- [Assigned task]
Only one stretch of the data below is needed. Output the lines from the one with "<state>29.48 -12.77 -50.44" up to and including the one with "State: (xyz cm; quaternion", exactly as they stand.

Saved data entries

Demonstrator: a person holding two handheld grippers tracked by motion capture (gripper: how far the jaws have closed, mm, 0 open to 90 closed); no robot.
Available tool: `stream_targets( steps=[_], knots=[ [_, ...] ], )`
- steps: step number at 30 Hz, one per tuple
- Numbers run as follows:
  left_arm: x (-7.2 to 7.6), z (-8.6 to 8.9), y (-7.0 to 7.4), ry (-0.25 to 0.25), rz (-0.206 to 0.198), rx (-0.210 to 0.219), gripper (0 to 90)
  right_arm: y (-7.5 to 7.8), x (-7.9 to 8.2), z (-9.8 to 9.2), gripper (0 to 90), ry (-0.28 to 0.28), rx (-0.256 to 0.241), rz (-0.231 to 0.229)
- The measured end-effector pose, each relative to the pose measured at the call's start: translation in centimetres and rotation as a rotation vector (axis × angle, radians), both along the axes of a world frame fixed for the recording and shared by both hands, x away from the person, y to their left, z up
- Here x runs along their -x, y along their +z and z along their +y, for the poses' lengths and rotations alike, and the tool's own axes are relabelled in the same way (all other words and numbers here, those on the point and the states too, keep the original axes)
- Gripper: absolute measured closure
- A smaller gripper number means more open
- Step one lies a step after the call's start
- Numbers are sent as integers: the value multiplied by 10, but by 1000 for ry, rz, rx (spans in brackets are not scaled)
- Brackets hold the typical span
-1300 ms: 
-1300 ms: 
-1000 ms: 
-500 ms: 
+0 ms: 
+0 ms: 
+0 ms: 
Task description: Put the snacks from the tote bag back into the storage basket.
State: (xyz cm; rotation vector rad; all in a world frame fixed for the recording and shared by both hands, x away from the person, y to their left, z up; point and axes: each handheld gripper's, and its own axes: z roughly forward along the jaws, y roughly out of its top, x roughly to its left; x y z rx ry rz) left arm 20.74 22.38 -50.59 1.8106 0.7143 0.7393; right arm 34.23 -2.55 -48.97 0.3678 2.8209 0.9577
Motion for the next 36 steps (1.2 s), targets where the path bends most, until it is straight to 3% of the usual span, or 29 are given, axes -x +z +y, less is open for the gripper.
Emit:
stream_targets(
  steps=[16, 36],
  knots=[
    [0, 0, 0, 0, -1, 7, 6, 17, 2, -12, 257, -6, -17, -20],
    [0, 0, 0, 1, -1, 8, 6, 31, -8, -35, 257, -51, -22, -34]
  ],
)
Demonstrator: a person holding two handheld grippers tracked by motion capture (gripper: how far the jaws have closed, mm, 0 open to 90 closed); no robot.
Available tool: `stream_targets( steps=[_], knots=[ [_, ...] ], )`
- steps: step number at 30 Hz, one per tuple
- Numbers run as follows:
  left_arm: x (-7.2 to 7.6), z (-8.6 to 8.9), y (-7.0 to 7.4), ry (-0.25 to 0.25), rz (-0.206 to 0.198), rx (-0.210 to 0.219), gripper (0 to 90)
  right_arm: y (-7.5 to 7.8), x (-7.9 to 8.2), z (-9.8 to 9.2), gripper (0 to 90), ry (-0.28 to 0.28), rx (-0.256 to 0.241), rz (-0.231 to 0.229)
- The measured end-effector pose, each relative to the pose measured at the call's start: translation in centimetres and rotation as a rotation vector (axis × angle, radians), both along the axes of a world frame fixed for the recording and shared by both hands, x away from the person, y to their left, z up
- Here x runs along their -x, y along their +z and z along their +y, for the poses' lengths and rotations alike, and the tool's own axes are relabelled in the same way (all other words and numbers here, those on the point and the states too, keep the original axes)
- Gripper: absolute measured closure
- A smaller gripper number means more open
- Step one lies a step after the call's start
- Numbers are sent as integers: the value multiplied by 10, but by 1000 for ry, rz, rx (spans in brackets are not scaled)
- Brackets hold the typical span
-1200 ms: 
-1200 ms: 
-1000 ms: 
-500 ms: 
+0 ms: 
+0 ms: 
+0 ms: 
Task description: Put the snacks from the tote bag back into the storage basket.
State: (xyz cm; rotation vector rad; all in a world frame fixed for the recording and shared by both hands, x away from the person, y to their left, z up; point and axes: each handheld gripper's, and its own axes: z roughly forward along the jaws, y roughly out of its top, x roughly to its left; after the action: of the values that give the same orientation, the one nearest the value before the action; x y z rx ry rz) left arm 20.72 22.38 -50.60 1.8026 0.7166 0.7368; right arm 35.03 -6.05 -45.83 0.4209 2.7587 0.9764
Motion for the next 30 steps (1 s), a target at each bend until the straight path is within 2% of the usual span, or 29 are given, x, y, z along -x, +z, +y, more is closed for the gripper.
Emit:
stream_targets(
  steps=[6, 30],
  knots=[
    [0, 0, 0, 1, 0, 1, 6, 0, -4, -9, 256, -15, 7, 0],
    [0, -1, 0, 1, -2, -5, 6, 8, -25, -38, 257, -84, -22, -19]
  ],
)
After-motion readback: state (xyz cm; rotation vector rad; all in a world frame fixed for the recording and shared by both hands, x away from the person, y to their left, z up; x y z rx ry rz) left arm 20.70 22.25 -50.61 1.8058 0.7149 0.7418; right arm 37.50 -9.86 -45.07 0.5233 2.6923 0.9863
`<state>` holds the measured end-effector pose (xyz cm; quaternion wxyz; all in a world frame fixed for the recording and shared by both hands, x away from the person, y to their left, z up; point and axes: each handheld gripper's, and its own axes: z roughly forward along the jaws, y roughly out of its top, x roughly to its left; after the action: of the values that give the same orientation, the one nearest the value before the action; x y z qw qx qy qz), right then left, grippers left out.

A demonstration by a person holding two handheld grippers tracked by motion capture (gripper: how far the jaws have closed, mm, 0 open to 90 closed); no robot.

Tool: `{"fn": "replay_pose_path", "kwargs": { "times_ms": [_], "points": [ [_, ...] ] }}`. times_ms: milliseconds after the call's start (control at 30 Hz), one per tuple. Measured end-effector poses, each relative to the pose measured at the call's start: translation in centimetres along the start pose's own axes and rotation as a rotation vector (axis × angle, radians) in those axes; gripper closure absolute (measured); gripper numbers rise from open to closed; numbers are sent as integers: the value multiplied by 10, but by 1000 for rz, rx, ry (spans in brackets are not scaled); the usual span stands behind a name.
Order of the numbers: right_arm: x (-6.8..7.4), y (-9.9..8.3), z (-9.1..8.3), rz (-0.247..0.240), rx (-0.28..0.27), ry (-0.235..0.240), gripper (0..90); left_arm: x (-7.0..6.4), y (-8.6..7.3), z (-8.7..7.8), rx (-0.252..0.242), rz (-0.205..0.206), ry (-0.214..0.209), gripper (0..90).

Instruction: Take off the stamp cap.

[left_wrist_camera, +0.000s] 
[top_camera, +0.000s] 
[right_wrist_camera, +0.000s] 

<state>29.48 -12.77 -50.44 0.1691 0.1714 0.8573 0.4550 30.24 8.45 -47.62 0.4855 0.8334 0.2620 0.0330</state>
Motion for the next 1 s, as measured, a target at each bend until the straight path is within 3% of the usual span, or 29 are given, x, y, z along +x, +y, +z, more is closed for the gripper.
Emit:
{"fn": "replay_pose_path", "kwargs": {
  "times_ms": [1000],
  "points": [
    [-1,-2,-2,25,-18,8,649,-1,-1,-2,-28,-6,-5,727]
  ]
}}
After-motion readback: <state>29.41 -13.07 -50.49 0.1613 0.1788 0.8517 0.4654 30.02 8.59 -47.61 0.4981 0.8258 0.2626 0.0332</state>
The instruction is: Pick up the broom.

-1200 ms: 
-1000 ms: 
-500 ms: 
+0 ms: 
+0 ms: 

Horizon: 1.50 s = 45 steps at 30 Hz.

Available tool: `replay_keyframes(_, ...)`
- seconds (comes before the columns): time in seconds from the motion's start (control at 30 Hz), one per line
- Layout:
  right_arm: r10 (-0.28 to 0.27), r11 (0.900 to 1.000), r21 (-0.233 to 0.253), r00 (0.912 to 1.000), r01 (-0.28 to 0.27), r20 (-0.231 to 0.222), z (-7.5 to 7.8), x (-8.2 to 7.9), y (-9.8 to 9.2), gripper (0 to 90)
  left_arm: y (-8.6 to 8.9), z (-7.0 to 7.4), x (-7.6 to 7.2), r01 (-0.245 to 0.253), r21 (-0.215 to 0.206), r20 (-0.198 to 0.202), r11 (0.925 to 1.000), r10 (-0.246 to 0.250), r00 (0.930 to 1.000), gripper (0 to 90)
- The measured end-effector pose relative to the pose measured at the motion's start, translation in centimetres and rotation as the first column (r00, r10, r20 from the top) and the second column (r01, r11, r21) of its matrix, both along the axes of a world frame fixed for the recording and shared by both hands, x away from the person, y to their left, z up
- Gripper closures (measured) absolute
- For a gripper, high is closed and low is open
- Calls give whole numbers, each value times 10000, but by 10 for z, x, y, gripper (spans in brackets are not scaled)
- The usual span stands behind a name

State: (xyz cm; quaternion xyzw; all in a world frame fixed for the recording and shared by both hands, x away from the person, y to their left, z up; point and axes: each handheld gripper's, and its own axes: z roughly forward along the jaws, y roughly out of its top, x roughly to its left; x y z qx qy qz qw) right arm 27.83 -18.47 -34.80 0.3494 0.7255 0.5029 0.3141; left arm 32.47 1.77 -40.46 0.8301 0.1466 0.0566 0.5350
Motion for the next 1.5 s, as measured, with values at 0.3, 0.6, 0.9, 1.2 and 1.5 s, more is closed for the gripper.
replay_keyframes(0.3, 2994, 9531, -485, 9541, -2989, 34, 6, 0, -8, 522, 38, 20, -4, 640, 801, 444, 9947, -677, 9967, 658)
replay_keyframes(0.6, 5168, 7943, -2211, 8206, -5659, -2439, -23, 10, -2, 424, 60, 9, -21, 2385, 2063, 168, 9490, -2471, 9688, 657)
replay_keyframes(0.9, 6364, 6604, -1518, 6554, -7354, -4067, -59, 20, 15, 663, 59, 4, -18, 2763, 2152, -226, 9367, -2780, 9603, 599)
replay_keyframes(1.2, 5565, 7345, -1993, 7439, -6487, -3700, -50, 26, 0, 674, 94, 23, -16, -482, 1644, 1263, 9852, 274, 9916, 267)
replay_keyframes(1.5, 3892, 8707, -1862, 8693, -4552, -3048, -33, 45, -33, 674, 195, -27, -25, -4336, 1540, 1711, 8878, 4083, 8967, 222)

- [Finished task]
<state>29.48 -12.77 -50.44 0.1691 0.1714 0.8573 0.4550 30.24 8.45 -47.62 0.4855 0.8334 0.2620 0.0330</state>
Motion for the next 1 s, as measured, a target at each bend until the straight path is within 3% of the usual span, or 29 are given, x, y, z along +x, +y, +z, more is closed for the gripper.
Emit:
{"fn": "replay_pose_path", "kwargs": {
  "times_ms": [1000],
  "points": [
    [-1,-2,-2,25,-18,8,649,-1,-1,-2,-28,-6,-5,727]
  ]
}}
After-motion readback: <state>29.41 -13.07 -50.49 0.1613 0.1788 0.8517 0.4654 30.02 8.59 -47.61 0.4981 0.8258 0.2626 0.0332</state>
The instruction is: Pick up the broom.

-1200 ms: 
-1000 ms: 
-500 ms: 
+0 ms: 
+0 ms: 

Horizon: 1.50 s = 45 steps at 30 Hz.

Available tool: `replay_keyframes(_, ...)`
- seconds (comes before the columns): time in seconds from the motion's start (control at 30 Hz), one per line
- Layout:
  right_arm: r10 (-0.28 to 0.27), r11 (0.900 to 1.000), r21 (-0.233 to 0.253), r00 (0.912 to 1.000), r01 (-0.28 to 0.27), r20 (-0.231 to 0.222), z (-7.5 to 7.8), x (-8.2 to 7.9), y (-9.8 to 9.2), gripper (0 to 90)
  left_arm: y (-8.6 to 8.9), z (-7.0 to 7.4), x (-7.6 to 7.2), r01 (-0.245 to 0.253), r21 (-0.215 to 0.206), r20 (-0.198 to 0.202), r11 (0.925 to 1.000), r10 (-0.246 to 0.250), r00 (0.930 to 1.000), gripper (0 to 90)
- The measured end-effector pose relative to the pose measured at the motion's start, translation in centimetres and rotation as the first column (r00, r10, r20 from the top) and the second column (r01, r11, r21) of its matrix, both along the axes of a world frame fixed for the recording and shared by both hands, x away from the person, y to their left, z up
- Gripper closures (measured) absolute
- For a gripper, high is closed and low is open
- Calls give whole numbers, each value times 10000, but by 10 for z, x, y, gripper (spans in brackets are not scaled)
- The usual span stands behind a name

State: (xyz cm; quaternion xyzw; all in a world frame fixed for the recording and shared by both hands, x away from the person, y to their left, z up; point and axes: each handheld gripper's, and its own axes: z roughly forward along the jaws, y roughly out of its top, x roughly to its left; x y z qx qy qz qw) right arm 27.83 -18.47 -34.80 0.3494 0.7255 0.5029 0.3141; left arm 32.47 1.77 -40.46 0.8301 0.1466 0.0566 0.5350

This exercise requires no further work.